**Your goal**
Set down the data again exactly. Pictures are not part of the copy.

....

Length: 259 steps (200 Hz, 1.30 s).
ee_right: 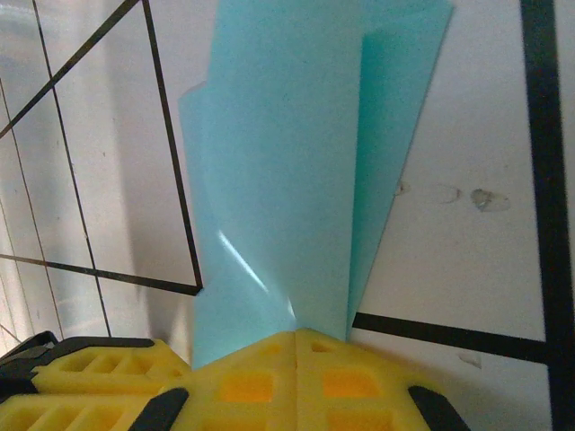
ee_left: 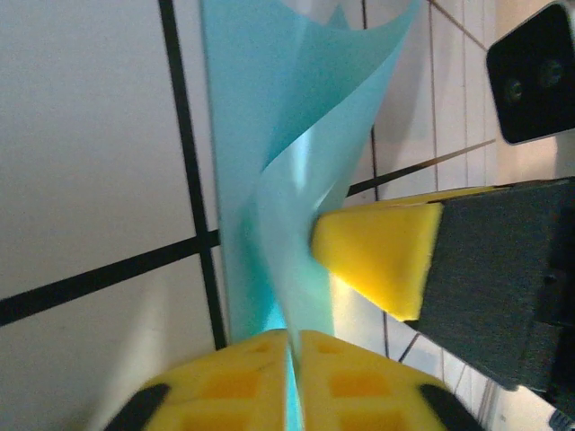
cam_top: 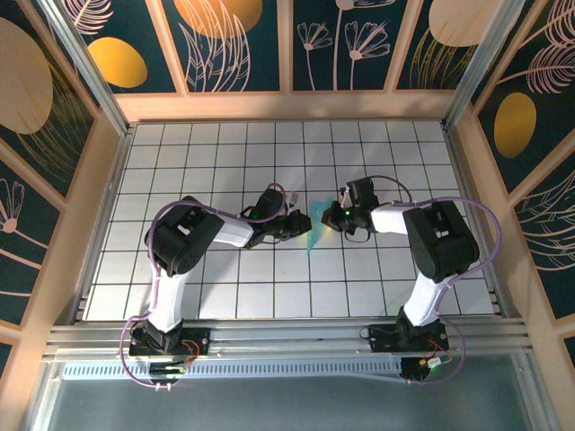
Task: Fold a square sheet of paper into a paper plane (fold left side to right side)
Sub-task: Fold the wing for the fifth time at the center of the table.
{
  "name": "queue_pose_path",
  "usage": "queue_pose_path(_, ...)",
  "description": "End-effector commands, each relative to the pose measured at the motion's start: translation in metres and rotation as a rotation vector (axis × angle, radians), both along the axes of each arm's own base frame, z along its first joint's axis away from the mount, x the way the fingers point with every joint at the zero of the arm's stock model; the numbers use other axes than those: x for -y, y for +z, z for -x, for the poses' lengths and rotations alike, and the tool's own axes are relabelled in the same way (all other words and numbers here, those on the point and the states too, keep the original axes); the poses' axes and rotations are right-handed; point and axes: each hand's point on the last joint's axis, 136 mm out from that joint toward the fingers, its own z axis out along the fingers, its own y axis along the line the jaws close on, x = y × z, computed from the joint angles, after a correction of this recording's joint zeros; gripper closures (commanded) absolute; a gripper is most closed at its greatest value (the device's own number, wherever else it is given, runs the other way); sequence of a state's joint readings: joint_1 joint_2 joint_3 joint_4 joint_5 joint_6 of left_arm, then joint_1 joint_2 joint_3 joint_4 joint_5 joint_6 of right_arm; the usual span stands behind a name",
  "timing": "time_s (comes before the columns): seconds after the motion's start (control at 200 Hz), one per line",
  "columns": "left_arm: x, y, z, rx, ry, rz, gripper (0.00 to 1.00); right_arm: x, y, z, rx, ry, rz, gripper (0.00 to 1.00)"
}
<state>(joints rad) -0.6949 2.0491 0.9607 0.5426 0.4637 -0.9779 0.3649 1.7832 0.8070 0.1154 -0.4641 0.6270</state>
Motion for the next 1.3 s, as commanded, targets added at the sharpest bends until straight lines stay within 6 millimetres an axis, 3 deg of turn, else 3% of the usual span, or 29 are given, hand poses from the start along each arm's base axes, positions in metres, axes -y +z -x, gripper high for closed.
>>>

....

**Final answer**
Length: 259 steps (200 Hz, 1.30 s).
ee_right: 
ee_left: 
cam_top: 
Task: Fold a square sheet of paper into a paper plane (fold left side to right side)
Sub-task: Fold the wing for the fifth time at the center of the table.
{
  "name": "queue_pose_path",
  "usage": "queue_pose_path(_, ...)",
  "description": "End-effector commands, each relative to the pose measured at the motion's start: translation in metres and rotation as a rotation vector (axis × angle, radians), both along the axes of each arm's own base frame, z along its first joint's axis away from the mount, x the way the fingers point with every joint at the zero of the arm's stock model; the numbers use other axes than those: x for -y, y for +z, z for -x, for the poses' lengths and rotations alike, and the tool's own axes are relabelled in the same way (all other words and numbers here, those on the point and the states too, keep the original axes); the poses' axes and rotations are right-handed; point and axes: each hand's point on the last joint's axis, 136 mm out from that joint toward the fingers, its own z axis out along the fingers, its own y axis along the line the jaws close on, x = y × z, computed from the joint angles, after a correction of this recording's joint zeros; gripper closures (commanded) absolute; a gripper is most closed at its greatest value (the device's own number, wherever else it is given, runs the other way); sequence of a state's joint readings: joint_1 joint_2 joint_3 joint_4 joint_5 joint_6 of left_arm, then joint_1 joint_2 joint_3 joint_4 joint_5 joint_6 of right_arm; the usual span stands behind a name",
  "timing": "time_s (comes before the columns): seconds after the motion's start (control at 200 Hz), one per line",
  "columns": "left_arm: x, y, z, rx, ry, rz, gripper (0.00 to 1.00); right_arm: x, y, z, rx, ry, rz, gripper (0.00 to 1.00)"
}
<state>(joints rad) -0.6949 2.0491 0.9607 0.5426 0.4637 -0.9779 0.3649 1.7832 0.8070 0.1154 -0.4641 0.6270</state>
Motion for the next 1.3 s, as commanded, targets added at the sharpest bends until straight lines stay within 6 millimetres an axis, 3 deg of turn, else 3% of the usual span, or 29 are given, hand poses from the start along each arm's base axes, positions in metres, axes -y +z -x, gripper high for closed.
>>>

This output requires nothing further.